Telemetry-Aware Scheduling: Enhancing Kubernetes Scheduling Capabilities
Story Update: In November 2019, the Telemetry Aware Scheduling project was open sourced, helping enable intelligent pod placement on a workload-by-workload basis powered by timely platform metrics. Learn more & join us!
***
Containers are increasingly being used for far more demanding workloads, such as IoT, artificial intelligence (AI), machine learning, software defined networking (SDN), and network function virtualization (NFV). In turn, container orchestration tools like Kubernetes must evolve to keep pace, ensuring maximum utilization of computing resources. Swati Sehgal, Cloud Software Engineer at Intel, shares her path into open source, and her collaboration with the cloud native community around telemetry-aware scheduling to address these mounting requirements.
Tell us a little bit about yourself and your journey into tech.
Computer science sparked my interest when I was in school — I learned C++ as my first programming language. I decided to pursue my Bachelors of Technology in Computer Science in India from ITM University. Three years into my studies, I earned an honors scholarship to study Computer Engineering in Ireland, where I was introduced to embedded systems, distributed systems, wireless communications and networking modules. My final year project focused on building an Android-operated remote webcam, which is still one of my proudest achievements to date. As a result, I pursued my Masters in Computer Science at Trinity College in Dublin, and then joined Intel as a Cloud Software Engineer in the Cloud Native Orchestration team four years ago, based in Shannon, Ireland.
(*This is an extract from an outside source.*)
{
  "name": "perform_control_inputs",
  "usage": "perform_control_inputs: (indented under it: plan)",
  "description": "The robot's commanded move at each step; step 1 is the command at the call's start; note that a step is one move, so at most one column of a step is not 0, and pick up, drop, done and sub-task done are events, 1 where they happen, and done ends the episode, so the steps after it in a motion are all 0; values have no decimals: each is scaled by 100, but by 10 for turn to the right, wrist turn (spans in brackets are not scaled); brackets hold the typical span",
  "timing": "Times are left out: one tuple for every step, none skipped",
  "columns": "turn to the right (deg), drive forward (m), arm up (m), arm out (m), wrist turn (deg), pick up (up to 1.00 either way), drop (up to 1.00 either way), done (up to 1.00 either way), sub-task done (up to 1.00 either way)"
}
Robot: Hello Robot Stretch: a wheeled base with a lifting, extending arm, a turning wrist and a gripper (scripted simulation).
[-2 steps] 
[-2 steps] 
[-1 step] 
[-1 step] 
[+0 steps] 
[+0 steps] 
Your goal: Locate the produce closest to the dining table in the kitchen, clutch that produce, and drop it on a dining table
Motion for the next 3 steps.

Can you tell us more about your team, and its focuses?
My team and I work on delivering cloud native orchestration solutions for customers for networking, compute and telemetry use cases, which demonstrate Intel® Architecture capabilities across platforms. Our overall goal is to enhance Kubernetes for network function virtualization (NFV) workloads, as Kubernetes lacks certain features that are required to enable it for such workloads.
What excites you about the world of Kubernetes?
Kubernetes is one of the largest, fastest-growing open source projects with widespread adoption among start-ups, platform vendors and enterprises as well as commercial offerings. Every major infrastructure provider is either already supporting it, or working to support it. It’s great to be part of this ecosystem as it allows me to have widespread impact and influence.
What kinds of projects are you currently focused on?
I’ve worked on a number of projects to address the networking gaps in Kubernetes, such as Node Feature Discovery to expose hardware capabilities like SR-IOV and boot card in a Kubernetes cluster, and resource management features, like huge pages and an Intel® QuickAssist Technology (QAT) device plug-in.
I’m currently looking into advanced scheduling capabilities in Kubernetes — specifically, telemetry-aware scheduling.
What is the aim of telemetry-aware scheduling? What is it trying to achieve?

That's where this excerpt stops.